Short-term ABX changes cecal weight and fecal microbiota profile in male and female APPPS1-21 mice at 9 wk of age. (A) Cecal weights from vehicle- or ABX-treated male and female mice. ABX resulted in cecal enlargement in both sexes. One-way ANOVA: F(4, 45) = 11.02, P < 0.0001. Sidak post hoc analysis showed significantly larger cecal size in ABX-treated male (0.534 ± 0.041) and ABX-treated female (0.388 ± 0.021) mice compared with their vehicle-treated counterparts (M_Ctr = 0.406 ± 0.019, F_Ctr = 0.292 ± 0.0113; P = 0.004, P = 0.013, respectively). FMT treatment in ABX-treated male mice restored cecal weights (0.420 ± 0.028), similar to vehicle-treated male mice (0.406 ± 0.019; P = 0.992). (B and C) The α-diversity was measured by using observed index (B) and Shannon index (C). Observed index showed reduced diversity in ABX-treated male and ABX-treated female mice compared with their vehicle-treated counterparts (Kruskal-Wallis: P = 0.03, P = 0.01, respectively). Shannon index comparison showed no significant differences between groups (P > 0.05). (D) PCoA plot generated using unweighted version of the UniFrac distance metric. The two components explained 30.2% of the variance. ABX treatment of male and female mice resulted in separate clusters at the time of sacrifice. (E) Log₂ fold change of taxa presentation from ANCOM comparison of 16S profile of fecal microbiota.

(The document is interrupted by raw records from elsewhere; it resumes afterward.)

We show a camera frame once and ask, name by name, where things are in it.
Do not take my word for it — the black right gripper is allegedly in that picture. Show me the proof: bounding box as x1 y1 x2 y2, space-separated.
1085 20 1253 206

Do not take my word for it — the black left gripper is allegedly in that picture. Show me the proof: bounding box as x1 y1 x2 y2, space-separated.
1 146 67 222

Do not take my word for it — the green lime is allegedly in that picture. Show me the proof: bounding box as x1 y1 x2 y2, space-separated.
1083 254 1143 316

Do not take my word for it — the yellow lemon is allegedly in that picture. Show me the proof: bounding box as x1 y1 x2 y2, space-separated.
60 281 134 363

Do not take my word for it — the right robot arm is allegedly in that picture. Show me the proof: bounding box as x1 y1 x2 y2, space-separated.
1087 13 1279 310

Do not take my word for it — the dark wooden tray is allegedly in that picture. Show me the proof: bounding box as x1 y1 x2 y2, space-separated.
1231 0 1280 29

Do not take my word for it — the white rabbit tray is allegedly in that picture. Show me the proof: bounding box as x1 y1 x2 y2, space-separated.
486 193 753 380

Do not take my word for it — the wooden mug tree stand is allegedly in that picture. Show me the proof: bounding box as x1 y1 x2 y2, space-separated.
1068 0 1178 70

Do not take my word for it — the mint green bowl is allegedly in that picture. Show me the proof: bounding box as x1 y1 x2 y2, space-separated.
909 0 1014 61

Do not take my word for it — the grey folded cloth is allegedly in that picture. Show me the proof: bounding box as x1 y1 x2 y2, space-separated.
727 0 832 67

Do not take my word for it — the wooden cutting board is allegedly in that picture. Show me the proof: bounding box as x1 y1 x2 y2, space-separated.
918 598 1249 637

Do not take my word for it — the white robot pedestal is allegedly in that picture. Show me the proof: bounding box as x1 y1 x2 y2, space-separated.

ABX treatment resulted in sex-specific taxa changes. Observe the flat line for comparison between groups M_Ctr and M_Abx+FMT and M_Ctr and F_Ctr, suggesting no major changes between these groups. M_Ctr = vehicle-treated male, M_Abx = ABX-treated (PND14–PND21) male, M_Abx+FMT = ABX-treated (PND14–PND21) male followed by FMT (PND24–PND63) from age-matched Tg-donor male, F_Ctr = vehicle-treated female, and F_Abx = ABX-treated (PND14–PND21) female. n = 9 or 10 mice per group. Data are mean ± SEM. *, P < 0.05; **, P < 0.01. PCoA, principal coordinate analysis.